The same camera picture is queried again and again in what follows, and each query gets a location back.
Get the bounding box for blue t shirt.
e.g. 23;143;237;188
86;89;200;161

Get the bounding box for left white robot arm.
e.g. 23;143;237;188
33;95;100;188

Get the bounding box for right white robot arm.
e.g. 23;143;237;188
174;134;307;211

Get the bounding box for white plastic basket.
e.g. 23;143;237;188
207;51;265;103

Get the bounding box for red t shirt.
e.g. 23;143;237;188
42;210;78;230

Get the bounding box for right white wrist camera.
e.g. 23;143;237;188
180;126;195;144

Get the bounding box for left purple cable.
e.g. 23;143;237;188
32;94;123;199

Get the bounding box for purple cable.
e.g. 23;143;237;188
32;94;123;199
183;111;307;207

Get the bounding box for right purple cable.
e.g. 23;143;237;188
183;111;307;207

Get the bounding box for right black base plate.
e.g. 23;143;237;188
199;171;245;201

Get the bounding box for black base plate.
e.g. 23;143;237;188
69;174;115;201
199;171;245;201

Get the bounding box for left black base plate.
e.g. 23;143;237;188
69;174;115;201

...

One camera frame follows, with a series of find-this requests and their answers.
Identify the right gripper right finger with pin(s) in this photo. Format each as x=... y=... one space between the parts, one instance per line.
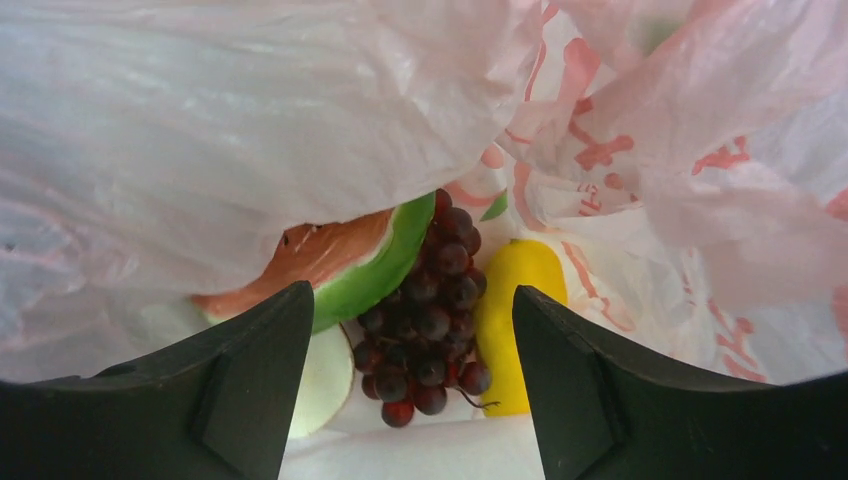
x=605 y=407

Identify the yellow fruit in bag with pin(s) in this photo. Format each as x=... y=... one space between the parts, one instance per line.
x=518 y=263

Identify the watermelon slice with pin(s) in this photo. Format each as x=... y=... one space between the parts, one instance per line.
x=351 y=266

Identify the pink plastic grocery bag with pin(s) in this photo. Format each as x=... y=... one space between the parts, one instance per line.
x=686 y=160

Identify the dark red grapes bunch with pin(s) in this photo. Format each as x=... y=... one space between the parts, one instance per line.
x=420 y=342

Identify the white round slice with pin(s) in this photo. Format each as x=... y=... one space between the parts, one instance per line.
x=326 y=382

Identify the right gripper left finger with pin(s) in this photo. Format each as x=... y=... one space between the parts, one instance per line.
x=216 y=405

--

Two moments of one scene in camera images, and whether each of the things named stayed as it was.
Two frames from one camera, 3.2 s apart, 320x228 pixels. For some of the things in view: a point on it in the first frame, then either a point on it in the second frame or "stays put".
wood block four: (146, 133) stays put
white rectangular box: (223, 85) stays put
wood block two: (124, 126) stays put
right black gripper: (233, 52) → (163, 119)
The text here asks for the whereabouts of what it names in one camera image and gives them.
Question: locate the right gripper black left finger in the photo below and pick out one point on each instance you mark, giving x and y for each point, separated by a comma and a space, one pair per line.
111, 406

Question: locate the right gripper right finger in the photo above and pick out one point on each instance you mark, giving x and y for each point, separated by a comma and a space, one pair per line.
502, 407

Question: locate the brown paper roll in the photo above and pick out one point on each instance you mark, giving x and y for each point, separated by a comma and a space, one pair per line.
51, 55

What you need to do: In the data above, retype exactly and only the lines between the one holding "The same camera" and the one holding "Get the bounding box for white", inclusive.

Final answer:
The same camera picture is queried again and again in what follows, and each query gets a location back.
Get the bounding box for blue t shirt.
e.g. 23;143;237;188
86;89;200;161

Get the bounding box for left white robot arm.
e.g. 23;143;237;188
33;95;100;188

Get the bounding box for right white robot arm.
e.g. 23;143;237;188
174;134;307;211

Get the bounding box for white plastic basket.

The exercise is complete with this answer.